*Action item*. Show every line below where "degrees" can be found.

*Available data*.
- - - - -
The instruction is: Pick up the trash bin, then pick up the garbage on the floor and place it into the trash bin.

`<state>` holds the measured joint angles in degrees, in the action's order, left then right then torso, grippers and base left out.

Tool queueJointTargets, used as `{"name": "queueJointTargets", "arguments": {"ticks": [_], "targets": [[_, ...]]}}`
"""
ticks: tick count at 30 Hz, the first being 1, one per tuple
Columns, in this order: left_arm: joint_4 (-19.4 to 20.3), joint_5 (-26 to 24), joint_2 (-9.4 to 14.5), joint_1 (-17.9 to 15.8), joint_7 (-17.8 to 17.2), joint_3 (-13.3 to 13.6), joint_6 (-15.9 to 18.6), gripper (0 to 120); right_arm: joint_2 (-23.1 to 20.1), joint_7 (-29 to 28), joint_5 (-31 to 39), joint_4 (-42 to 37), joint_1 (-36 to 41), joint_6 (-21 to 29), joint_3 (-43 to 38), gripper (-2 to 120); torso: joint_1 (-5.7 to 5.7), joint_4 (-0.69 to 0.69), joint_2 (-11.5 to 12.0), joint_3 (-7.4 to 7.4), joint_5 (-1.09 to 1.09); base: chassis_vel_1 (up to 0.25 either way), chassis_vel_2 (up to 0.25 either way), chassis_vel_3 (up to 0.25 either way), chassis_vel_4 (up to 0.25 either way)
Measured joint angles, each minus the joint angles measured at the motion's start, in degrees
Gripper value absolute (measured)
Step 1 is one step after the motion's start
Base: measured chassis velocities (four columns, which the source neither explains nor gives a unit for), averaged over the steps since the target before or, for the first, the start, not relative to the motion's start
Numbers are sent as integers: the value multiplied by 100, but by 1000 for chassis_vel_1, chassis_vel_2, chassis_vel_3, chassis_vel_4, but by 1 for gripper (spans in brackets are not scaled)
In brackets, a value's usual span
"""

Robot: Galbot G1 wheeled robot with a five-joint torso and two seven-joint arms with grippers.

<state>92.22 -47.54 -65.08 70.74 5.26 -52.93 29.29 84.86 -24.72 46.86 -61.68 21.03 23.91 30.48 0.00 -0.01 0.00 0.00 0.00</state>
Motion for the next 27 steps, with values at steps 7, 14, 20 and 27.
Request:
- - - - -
*Written solution*.
`<state>` holds the measured joint angles in degrees, in the action's order, left then right then torso, grippers and base left out.
Measured joint angles, each minus the joint angles measured at the motion's start, in degrees

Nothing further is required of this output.